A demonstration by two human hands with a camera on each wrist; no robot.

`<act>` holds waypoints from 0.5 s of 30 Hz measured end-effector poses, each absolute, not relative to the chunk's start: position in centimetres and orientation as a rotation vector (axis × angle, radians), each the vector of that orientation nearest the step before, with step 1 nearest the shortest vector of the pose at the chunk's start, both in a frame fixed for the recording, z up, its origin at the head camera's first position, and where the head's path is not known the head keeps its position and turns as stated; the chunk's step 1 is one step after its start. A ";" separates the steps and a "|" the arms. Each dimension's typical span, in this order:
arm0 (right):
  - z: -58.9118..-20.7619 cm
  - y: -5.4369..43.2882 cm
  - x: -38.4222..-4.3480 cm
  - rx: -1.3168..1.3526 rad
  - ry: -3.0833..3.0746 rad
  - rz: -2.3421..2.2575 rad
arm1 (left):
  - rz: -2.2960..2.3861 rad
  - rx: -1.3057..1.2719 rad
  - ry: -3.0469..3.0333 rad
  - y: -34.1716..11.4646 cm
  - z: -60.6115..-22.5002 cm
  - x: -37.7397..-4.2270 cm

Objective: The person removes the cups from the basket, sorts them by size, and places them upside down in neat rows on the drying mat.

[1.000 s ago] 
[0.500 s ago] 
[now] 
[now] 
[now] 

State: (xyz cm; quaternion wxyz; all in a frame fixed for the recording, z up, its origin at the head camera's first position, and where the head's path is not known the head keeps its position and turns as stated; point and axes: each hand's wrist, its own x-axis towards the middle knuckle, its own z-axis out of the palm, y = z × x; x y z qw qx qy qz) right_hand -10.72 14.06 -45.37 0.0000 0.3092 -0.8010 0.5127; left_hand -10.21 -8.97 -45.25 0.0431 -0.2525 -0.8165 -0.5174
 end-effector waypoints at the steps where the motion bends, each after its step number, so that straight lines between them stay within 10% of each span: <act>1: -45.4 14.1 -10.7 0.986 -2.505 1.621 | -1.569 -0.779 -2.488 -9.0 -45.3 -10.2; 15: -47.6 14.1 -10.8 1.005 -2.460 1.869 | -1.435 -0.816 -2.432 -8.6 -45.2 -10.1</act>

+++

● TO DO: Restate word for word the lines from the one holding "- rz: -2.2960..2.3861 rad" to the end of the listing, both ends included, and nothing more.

● FINAL ANSWER:
  - rz: -2.2960..2.3861 rad
  - rx: -1.3057..1.2719 rad
  - ry: -3.0469..3.0333 rad
  - y: -34.1716..11.4646 cm
  - z: -60.6115..-22.5002 cm
  - x: -37.7397..-4.2270 cm

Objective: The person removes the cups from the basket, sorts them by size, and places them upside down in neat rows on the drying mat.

[1.000 s ago] 
[0.500 s ago] 
[now] 
[now] 
[now] 

State: (xyz cm; quaternion wxyz; all in a frame fixed for the recording, z up, its origin at the head camera's first position, and where the head's path is not known the head keeps its position and turns as stated; point and axes: each hand's wrist, its own x-axis towards the middle knuckle, its own z-axis out of the palm, y = z × x; x y z qw qx qy qz) right_hand -10.72 14.06 -45.37 0.0000 0.3092 -0.8010 0.5127; left_hand -10.21 -8.97 -45.25 0.0431 -0.2525 -0.8165 -0.5174
 end-effector waypoints at the steps where the motion bends, each after its step number, so that straight lines between them stay within 10% of each span: <act>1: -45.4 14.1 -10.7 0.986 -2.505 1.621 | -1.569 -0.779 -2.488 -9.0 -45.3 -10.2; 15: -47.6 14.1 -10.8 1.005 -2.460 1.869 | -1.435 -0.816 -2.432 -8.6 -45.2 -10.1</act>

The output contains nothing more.